REQUIREMENT
Up to and including the line that contains "(345, 26): 0.77", return every line from the start of the data, unchanged.

(Data records)
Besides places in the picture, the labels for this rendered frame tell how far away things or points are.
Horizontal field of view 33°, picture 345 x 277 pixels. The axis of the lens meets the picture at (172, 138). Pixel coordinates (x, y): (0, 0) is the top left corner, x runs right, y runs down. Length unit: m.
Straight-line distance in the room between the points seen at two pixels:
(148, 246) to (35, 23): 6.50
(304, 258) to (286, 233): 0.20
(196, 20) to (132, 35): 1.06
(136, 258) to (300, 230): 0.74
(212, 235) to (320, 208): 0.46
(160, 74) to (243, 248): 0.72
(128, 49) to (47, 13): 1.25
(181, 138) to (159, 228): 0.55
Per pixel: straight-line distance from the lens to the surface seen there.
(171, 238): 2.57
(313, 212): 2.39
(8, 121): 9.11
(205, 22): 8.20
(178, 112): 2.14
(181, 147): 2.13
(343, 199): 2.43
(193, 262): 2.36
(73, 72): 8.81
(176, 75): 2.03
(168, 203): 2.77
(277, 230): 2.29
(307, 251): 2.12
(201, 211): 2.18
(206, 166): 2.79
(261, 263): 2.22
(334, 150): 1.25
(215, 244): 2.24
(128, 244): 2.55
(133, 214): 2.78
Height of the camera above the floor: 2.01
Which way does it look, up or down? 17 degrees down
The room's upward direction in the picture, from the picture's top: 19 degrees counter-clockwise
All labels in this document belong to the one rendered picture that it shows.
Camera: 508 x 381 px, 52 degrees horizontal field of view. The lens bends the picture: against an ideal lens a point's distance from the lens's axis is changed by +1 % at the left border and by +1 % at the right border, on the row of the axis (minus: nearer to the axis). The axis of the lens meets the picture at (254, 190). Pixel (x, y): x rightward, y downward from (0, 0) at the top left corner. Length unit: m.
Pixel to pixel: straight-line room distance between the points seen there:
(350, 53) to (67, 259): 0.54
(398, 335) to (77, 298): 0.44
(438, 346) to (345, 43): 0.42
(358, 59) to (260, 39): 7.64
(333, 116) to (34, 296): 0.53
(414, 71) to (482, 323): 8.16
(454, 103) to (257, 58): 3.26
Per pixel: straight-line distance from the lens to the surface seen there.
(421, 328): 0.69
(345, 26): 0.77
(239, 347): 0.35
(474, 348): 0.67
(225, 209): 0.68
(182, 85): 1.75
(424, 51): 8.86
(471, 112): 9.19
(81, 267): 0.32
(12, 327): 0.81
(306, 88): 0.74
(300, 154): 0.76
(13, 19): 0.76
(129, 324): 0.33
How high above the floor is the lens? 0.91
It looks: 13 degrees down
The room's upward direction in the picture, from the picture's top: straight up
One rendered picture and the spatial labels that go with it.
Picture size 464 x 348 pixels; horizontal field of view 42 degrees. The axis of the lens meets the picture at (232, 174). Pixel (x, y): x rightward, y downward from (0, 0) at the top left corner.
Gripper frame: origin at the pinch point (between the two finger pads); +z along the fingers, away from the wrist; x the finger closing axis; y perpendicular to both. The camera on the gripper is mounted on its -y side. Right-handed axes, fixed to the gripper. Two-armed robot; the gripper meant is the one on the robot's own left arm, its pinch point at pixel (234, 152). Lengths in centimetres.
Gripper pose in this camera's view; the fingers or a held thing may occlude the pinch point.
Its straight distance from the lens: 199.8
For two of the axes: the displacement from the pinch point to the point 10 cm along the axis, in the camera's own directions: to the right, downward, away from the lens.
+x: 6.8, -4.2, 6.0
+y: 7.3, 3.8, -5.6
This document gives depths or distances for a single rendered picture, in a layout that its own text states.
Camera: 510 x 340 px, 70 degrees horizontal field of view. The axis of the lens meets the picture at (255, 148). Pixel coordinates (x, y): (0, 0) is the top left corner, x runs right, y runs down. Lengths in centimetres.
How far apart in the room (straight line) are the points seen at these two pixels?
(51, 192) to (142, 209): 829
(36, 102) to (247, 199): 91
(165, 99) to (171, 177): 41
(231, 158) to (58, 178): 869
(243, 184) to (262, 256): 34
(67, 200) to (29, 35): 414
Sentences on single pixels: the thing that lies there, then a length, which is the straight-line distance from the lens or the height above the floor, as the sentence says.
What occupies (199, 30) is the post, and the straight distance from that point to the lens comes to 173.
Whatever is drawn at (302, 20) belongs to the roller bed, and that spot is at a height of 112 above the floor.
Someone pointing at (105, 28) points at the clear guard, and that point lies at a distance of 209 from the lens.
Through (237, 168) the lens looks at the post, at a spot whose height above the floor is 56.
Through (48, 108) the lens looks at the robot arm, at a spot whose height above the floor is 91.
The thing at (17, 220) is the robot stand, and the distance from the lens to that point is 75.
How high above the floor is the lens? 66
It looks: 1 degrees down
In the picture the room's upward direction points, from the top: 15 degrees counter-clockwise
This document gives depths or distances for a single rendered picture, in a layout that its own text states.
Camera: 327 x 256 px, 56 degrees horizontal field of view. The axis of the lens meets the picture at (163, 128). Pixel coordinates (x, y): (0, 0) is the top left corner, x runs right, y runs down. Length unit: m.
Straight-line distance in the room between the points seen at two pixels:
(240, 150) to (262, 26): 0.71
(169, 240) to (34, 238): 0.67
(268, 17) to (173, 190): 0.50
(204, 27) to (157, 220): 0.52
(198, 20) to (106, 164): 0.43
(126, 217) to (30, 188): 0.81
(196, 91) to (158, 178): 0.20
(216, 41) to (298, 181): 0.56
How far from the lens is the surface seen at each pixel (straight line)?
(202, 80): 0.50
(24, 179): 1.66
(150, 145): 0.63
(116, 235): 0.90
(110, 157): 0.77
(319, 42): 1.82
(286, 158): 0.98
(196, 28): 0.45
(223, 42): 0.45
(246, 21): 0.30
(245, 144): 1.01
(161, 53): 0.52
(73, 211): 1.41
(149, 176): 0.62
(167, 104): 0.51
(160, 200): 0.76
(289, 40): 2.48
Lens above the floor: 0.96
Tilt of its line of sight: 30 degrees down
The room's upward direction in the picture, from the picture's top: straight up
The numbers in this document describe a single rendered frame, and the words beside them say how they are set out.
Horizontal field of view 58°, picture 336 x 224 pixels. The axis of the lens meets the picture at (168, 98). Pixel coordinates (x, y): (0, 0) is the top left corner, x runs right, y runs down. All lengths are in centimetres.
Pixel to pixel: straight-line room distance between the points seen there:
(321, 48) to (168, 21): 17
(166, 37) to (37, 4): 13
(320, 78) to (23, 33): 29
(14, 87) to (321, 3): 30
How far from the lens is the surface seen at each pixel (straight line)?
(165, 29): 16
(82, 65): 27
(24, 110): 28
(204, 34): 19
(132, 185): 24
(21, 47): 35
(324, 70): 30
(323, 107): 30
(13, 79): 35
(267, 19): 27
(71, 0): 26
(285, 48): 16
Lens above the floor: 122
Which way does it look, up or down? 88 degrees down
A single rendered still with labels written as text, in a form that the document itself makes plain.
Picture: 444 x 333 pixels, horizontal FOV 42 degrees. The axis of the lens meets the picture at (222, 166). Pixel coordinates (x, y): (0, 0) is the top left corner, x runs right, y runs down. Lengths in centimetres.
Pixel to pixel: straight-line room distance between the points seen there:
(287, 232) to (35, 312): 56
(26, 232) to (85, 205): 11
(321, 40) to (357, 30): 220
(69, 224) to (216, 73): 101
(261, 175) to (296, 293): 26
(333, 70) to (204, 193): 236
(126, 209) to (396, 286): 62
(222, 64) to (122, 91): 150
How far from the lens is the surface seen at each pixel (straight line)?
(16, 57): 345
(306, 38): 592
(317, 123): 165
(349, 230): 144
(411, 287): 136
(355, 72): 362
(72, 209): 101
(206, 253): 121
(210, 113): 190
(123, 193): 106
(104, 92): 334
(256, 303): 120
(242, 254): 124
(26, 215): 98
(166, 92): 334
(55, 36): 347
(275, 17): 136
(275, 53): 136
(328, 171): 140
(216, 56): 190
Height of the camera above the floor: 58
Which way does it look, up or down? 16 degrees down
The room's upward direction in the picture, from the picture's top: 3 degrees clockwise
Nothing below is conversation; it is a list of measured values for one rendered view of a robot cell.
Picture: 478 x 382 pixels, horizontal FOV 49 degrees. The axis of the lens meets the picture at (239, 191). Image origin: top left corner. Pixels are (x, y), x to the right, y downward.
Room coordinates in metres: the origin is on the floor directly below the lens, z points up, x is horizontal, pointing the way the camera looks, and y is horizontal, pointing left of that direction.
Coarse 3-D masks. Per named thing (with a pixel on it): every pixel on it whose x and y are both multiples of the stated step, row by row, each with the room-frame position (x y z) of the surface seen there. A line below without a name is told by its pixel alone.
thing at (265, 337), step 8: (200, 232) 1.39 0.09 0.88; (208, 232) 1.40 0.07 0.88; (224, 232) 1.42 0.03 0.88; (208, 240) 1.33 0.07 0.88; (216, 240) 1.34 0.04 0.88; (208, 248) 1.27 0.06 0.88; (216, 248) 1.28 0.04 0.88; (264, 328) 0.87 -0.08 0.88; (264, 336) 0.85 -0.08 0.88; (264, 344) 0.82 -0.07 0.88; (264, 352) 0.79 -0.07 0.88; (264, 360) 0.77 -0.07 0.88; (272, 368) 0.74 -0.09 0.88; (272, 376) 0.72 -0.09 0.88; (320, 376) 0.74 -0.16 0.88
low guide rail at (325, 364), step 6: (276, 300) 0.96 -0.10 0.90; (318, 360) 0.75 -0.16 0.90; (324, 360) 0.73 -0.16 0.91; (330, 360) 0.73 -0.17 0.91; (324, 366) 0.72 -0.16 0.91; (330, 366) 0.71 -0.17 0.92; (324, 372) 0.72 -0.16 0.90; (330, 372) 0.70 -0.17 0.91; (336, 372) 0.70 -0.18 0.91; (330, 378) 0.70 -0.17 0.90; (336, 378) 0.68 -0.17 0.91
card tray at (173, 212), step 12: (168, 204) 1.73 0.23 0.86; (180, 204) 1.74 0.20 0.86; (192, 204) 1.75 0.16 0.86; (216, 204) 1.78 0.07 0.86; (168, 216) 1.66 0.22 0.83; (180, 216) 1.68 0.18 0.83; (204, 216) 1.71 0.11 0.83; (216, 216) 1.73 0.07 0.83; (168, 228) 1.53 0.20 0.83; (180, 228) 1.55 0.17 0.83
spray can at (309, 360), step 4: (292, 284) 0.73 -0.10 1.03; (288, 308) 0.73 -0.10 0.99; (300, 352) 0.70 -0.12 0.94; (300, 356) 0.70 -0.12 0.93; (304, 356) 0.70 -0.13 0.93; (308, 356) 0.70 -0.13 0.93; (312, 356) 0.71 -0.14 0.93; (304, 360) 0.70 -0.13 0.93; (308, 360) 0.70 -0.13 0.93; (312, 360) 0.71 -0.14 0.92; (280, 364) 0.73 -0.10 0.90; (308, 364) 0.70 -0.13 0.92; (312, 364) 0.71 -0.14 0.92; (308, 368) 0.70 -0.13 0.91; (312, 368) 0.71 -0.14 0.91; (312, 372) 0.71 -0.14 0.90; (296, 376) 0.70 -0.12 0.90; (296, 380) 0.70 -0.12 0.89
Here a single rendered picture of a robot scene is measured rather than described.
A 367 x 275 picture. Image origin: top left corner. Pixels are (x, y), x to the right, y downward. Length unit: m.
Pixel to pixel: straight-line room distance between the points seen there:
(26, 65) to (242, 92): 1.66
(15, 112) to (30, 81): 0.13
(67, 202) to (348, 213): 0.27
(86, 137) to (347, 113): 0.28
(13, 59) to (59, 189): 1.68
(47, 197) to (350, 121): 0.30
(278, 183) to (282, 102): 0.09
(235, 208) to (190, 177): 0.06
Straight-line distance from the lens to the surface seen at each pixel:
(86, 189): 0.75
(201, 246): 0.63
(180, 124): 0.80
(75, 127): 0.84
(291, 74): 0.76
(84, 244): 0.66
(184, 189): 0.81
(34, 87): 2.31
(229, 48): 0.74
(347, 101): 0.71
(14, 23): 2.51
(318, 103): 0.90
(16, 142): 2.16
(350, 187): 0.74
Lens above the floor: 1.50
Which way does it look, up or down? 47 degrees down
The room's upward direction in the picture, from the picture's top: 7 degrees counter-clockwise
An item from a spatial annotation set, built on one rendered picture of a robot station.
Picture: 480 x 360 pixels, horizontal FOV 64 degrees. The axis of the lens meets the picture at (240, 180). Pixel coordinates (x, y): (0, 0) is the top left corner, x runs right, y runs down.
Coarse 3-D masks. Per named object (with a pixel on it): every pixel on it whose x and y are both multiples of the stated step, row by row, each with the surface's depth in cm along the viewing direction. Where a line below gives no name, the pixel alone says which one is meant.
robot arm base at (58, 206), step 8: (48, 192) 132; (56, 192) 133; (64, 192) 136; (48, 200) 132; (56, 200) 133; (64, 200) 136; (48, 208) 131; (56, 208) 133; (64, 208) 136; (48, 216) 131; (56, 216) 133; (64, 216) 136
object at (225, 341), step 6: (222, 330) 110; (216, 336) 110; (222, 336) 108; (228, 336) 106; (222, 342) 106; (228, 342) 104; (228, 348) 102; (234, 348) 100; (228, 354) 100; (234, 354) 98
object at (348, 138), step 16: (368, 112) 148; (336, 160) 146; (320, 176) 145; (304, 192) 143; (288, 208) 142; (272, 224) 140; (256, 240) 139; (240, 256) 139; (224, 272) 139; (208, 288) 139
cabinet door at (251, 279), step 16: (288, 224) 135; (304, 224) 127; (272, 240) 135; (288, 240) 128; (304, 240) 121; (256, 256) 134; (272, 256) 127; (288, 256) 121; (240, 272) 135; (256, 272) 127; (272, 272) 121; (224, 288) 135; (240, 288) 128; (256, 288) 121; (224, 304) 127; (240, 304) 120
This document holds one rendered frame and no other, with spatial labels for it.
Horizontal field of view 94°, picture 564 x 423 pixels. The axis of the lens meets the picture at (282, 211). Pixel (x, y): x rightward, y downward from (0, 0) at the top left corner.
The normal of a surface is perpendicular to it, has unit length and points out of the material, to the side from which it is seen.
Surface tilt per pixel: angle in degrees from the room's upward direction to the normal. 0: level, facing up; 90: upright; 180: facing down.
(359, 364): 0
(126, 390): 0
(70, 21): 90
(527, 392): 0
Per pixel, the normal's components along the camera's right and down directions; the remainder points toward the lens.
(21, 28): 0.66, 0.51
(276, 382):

OUTPUT FOR THIS EXERCISE
Besides places in the picture, the labels for this rendered frame tell how far away things or points are.
Horizontal field of view 33°, picture 345 x 277 pixels. The axis of the lens meets the picture at (172, 138). Pixel coordinates (x, y): (0, 0) is the top left corner, x runs right, y runs down. Length unit: m.
Straight-line distance in the room between the points seen at two pixels:
(148, 246) to (35, 23): 6.50
(304, 258) to (286, 233): 0.20
(196, 20) to (132, 35): 1.06
(136, 258) to (300, 230): 0.74
(212, 235) to (320, 208): 0.46
(160, 74) to (243, 248): 0.72
(128, 49) to (47, 13): 1.25
(181, 138) to (159, 228): 0.55
Per pixel: straight-line distance from the lens to the surface seen there.
(171, 238): 2.57
(313, 212): 2.39
(8, 121): 9.11
(205, 22): 8.20
(178, 112): 2.14
(181, 147): 2.13
(343, 199): 2.43
(193, 262): 2.36
(73, 72): 8.81
(176, 75): 2.03
(168, 203): 2.77
(277, 230): 2.29
(307, 251): 2.12
(201, 211): 2.18
(206, 166): 2.79
(261, 263): 2.22
(334, 150): 1.25
(215, 244): 2.24
(128, 244): 2.55
(133, 214): 2.78
Height of the camera above the floor: 2.01
Which way does it look, up or down? 17 degrees down
The room's upward direction in the picture, from the picture's top: 19 degrees counter-clockwise
All labels in this document belong to the one rendered picture that it shows.
Camera: 508 x 381 px, 52 degrees horizontal field of view. The lens bends the picture: against an ideal lens a point's distance from the lens's axis is changed by +1 % at the left border and by +1 % at the right border, on the row of the axis (minus: nearer to the axis). The axis of the lens meets the picture at (254, 190). Pixel (x, y): x rightward, y downward from (0, 0) at the top left corner. Length unit: m.
Pixel to pixel: straight-line room distance between the points seen there:
(350, 53) to (67, 259): 0.54
(398, 335) to (77, 298): 0.44
(438, 346) to (345, 43): 0.42
(358, 59) to (260, 39): 7.64
(333, 116) to (34, 296): 0.53
(414, 71) to (482, 323): 8.16
(454, 103) to (257, 58): 3.26
Per pixel: straight-line distance from the lens to the surface seen there.
(421, 328): 0.69
(345, 26): 0.77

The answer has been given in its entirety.